A panel of three federal judges ruled in January that the way the 1st district was drawn violated the rights of black voters under the 14th and 15th amendments, which guarantee equal legal protections and prohibit racial voter discrimination.

The strategies employed in establishing county boundaries, the panel wrote, “ultimately resulted in over 30,000 African American citizens being banned from their previous county and creating a clear racial conflict in Charleston County and the city of Charleston.”

The judges – all three appointed by Democratic presidents – ruled that elections could not be held in the 1st Circuit until it was redefined, and arranged to do so South Carolina Republican officials are appealing to the Supreme Court.

South Carolina NAACP and Taiwan Scott, a black voter residing in South CarolinaThe United States’ 1st congressional district on Monday asked judges to uphold the lower court’s decision.

South Carolina“The US Congress map is the latest example in the long, painful history of racial discrimination in our state that needs to be addressed,” the statement said. “As the case moves to hearing, we beg the court to uphold the panel’s decision and protect Black South Carolina Voters from this egregious form of discrimination.”

The case will be heard during the Supreme Court’s next term, which begins in October.

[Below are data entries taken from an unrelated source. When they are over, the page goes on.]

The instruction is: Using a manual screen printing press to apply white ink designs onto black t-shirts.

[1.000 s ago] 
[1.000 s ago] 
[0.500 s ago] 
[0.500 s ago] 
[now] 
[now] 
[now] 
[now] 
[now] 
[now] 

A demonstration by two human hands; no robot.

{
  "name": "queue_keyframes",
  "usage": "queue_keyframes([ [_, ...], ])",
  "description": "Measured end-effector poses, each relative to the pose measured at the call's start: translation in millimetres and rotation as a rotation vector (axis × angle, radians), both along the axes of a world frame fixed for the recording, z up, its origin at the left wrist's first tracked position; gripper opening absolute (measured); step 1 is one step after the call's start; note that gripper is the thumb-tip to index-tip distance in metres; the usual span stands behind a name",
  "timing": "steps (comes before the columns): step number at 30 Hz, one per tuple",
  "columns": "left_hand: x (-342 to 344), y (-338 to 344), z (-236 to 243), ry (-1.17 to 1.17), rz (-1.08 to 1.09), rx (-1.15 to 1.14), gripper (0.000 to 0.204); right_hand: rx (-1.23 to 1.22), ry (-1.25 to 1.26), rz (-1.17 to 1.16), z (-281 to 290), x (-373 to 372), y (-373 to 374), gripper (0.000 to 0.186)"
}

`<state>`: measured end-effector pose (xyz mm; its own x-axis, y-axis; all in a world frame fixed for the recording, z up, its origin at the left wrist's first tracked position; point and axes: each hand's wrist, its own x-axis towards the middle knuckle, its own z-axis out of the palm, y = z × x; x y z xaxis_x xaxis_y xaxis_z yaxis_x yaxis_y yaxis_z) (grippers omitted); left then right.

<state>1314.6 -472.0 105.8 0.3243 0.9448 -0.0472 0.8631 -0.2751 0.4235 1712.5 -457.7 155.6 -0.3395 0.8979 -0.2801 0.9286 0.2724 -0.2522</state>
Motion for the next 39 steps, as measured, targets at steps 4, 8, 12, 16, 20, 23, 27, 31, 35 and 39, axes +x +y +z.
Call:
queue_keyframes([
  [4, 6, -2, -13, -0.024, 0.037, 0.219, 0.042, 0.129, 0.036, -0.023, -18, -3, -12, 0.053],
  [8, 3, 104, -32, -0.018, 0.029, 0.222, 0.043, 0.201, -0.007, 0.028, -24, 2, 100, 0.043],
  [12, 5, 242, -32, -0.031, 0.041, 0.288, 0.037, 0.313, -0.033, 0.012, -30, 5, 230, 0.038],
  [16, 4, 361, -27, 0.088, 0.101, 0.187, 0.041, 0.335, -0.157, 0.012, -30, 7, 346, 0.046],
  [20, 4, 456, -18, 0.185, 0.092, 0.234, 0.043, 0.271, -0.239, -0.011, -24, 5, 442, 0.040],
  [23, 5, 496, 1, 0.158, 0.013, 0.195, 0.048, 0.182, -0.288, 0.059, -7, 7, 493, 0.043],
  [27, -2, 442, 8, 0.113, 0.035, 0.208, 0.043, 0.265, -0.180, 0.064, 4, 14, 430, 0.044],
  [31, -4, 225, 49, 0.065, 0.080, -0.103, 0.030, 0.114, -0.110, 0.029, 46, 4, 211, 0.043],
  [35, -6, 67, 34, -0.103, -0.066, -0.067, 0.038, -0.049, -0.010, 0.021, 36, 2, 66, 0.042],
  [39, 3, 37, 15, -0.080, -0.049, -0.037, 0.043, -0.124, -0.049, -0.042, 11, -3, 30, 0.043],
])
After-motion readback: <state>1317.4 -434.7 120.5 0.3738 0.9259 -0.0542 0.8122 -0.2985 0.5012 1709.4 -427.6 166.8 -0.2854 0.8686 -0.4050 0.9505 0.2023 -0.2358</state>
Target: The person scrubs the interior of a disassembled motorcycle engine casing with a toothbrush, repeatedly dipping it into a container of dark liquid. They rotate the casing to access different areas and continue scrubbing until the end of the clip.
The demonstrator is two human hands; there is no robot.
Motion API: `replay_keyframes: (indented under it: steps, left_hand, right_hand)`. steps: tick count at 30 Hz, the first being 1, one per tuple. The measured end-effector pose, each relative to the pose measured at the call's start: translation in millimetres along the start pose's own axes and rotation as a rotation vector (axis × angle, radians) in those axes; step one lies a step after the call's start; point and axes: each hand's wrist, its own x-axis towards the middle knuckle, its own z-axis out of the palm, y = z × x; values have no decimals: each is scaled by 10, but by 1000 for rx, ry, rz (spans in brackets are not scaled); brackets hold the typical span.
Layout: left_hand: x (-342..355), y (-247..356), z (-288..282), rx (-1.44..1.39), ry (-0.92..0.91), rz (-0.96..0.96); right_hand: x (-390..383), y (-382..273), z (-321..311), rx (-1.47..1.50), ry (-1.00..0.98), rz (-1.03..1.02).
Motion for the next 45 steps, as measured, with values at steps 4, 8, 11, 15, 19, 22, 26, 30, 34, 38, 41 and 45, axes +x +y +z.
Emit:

In most states, redistribution of constituencies is carried out by the party in power, although some states delegate the task to independent commissions to ensure justice. Gerrymandering typically involves cramming voters who tend to favor a particular party into a small number of precincts in order to reduce their statewide voting power, while dispersing other voters in precincts that are too small to maintain a majority to build.

In another case involving redistribution and race, the Supreme Court is considering Alabama’s appeal against a lower court’s decision that a Republican-produced electoral map defining the boundaries of the state’s seven U.S. House of Representatives districts has unlawfully diluted influence of black voters. A decision in the case is expected by the end of June.